Because sewer by-pass of the system is necessary during installation, it is recommended to notify affected property owners of the planned temporary interruption of service. Typically, the contractor will leave door hangers in the project area to prepare residents and businesses, giving them a point of contact for questions.
The CIPP process begins with pre-cleaning to remove roots and debris from inside the pipe. Then the pipe is inspected using closed-circuit television (CCTV). This is called “Pre-CCTV” in the work contract. If the pipe is a good candidate for CIPP installation, the method, material, thickness, and tolerances are established.
Once installed, the resin must cool completely at a controlled rate to prevent snapping or delamination issues. Samples are collected and sent to a certified laboratory for flexural modulus and modulus of elasticity testing of the cured material. Typically, one (1) sample is sent for every 1,000 LF of CIPP installed on a job. Meanwhile, the service connections are reestablished.
Finally, “Post-CCTV’ data is collected and inspected for defects. The final acceptance of the line is based on materials testing results and post-CCTV documentation. Usually, the material supplier and the installation contractor will provide separate warranties for a standard period of time.
Pricing per linear foot naturally improves with higher quantities of installation.
- Cost effective compared to trenching and site restoration.
- Minimally invasive. Can be accomplished with less service interruption, traffic disruption, and public inconvenience.
- Work is completed in much shorter time frames, usually within hours instead of weeks.
- CIPP is a structural reformation and extends the lifecycle of the pipe. Not merely patching but fully restoring pipe integrity.
- CIPP can reestablish a smoother interior surface for partially or fully degraded pipes to increase flow capacity. Additionally, this method of remediation minimally reduces the interior diameter of the host pipe.
- CIPP does have limitations to the pipe failures it is applicable to.
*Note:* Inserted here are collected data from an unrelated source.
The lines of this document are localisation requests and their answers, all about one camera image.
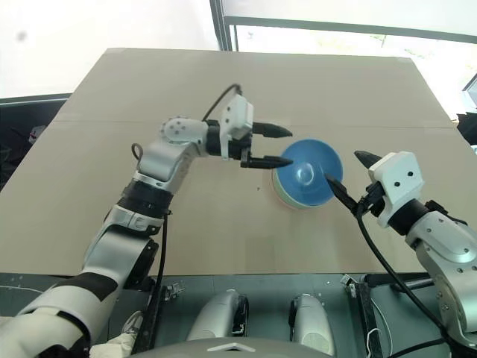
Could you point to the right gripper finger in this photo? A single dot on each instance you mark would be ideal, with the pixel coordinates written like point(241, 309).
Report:
point(341, 190)
point(367, 159)

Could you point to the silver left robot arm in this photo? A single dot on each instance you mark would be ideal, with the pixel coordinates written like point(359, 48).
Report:
point(112, 253)

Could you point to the silver rounded robot leg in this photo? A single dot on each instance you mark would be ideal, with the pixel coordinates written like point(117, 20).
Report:
point(220, 313)
point(311, 324)

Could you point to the blue bowl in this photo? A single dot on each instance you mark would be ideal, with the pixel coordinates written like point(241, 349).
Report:
point(305, 175)

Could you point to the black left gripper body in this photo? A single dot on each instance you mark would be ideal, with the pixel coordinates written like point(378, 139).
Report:
point(238, 150)

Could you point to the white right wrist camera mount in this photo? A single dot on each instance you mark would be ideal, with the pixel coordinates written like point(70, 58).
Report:
point(398, 175)

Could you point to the small metal table clamp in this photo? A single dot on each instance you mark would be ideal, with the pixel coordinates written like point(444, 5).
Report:
point(349, 285)
point(173, 292)

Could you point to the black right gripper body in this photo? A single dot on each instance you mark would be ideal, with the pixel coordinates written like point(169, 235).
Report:
point(374, 201)

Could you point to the white cloth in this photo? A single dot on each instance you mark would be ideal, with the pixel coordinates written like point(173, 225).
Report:
point(112, 345)

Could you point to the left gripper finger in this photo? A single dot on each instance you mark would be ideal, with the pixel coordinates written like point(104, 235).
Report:
point(268, 162)
point(274, 130)

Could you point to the brown cardboard table cover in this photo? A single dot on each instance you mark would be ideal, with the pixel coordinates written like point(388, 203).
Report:
point(223, 223)

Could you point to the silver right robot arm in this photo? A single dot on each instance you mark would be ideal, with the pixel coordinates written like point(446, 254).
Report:
point(447, 261)

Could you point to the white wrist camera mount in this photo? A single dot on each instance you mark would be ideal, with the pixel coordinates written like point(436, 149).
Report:
point(238, 112)
point(398, 175)

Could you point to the grey robot torso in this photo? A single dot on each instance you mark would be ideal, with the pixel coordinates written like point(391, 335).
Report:
point(231, 348)

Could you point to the dark window frame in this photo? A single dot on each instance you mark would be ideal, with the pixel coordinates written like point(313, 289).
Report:
point(335, 28)

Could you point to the dark equipment beside table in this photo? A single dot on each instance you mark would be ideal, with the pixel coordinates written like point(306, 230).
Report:
point(469, 112)

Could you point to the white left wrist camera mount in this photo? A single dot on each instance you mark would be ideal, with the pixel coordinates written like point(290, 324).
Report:
point(238, 112)
It cannot correct a sag in the pipe, pipe intrusions, severely offset joints, or larger holes that can allow the CIPP to balloon into a vacant space.
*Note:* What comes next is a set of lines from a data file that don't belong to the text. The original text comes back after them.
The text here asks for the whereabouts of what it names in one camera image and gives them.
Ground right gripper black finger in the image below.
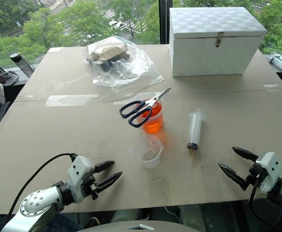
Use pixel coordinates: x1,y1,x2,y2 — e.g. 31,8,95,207
218,163,250,192
232,146,260,162

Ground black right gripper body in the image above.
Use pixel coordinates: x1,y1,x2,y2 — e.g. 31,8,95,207
245,161,268,189

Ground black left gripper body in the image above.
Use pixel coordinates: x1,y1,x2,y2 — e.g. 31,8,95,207
83,169,101,201

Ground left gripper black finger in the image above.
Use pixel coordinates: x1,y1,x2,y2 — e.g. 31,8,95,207
96,171,123,194
93,160,115,174

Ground small clear plastic cup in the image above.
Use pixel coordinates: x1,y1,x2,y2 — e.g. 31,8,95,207
129,134,165,169

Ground clear plastic syringe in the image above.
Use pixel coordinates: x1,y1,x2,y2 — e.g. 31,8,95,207
186,107,206,159

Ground cup of orange liquid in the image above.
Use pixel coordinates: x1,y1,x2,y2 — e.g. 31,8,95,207
140,98,164,133

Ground dark shoe with white sole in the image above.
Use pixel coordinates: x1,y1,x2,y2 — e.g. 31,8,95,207
84,216,101,230

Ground grey rounded robot torso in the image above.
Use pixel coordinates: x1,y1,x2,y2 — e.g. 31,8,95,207
78,220,202,232

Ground clear tape strip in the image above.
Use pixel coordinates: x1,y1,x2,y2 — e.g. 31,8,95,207
262,84,282,91
45,94,100,107

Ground clear plastic bag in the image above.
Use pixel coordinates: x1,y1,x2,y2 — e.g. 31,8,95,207
82,35,164,91

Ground black items in bag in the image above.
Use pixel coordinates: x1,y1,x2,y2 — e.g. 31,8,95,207
91,56,132,73

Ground white checkered lidded box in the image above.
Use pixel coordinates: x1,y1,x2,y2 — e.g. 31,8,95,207
168,6,268,77

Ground tan cardboard block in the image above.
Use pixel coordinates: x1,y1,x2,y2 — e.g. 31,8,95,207
90,43,129,62

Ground metal box latch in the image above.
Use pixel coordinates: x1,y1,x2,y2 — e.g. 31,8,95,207
215,31,224,48

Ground black drinking bottle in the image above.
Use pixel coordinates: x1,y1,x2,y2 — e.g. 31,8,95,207
9,52,36,78

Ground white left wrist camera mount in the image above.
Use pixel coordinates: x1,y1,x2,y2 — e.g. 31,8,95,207
67,156,96,204

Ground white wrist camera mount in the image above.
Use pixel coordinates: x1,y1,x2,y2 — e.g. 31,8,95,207
255,151,282,194
67,156,96,204

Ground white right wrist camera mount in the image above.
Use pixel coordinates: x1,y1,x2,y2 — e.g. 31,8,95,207
255,151,282,194

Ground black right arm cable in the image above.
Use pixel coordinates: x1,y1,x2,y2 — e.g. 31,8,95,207
249,181,282,232

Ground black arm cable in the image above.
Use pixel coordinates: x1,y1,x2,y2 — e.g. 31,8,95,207
9,152,78,216
249,181,282,232

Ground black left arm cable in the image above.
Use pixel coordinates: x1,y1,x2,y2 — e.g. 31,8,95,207
9,152,78,216

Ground dark blue handled scissors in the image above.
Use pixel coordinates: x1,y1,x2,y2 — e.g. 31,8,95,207
119,87,172,128

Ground black coiled cord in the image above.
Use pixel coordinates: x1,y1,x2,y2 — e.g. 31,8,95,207
1,70,19,86

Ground black window frame post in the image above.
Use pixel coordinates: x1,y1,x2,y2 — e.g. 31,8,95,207
158,0,174,45
- Installation usually requires certified specialists.
- CIPP can be improperly installed. The lining can snap, delaminate, wrinkle, have dry spots, curing irregularities, or foreign inclusions.
CIPP installation specifications come from ASTM F1216-12 and F1743-13. Tube and resin material specifications are found in ASTM D5813-14. The National Association of Sewer Service Companies (NASSCO) has been proactively developing CIPP health and safety requirements for over 35 years, including an inspector training and certification program.